**SOURCE DATA:**

************

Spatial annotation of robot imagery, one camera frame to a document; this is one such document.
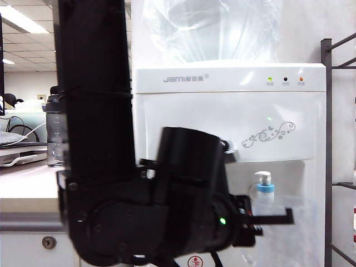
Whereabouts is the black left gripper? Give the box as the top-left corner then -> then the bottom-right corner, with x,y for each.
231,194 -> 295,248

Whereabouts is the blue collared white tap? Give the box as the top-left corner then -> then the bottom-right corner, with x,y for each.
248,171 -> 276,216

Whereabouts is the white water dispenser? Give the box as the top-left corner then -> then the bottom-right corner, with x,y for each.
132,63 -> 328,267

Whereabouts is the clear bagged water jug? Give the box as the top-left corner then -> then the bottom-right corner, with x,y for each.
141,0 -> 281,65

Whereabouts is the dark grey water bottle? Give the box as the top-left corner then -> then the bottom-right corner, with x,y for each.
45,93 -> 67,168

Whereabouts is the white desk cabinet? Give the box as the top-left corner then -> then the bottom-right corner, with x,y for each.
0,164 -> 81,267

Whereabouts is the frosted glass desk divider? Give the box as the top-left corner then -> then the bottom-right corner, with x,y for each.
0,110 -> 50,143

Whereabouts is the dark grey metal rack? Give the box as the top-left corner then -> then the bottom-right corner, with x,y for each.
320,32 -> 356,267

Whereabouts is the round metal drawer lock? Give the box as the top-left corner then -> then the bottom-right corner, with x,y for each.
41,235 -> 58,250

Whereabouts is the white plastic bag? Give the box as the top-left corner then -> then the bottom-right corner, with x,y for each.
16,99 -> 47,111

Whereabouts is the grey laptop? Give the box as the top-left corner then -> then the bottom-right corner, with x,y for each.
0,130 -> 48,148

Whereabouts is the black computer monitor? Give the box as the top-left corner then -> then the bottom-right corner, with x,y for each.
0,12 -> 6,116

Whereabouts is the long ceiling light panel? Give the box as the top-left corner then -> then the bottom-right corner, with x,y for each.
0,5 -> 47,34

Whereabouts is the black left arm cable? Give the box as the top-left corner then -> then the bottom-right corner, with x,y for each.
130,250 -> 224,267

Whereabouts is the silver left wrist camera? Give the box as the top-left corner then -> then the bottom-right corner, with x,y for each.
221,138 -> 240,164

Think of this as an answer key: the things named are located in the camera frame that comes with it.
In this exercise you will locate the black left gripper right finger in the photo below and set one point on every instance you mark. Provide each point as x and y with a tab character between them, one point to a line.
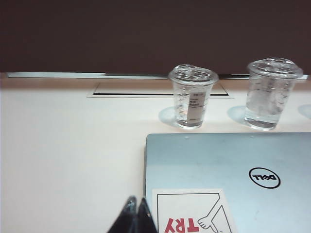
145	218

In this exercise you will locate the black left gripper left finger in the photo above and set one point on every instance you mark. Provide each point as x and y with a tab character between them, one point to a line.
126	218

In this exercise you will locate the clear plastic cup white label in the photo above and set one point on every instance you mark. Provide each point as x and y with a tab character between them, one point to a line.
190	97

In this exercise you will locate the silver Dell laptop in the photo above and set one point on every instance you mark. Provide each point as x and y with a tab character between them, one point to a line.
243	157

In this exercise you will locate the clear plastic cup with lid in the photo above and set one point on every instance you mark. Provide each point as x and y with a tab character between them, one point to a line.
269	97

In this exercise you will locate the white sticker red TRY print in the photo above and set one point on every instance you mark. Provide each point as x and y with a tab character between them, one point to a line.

************

**BRIEF:**
State how many lines of the material above contain the word "frame". Say nothing else.

**RESPONSE FOR THIS EXERCISE:**
2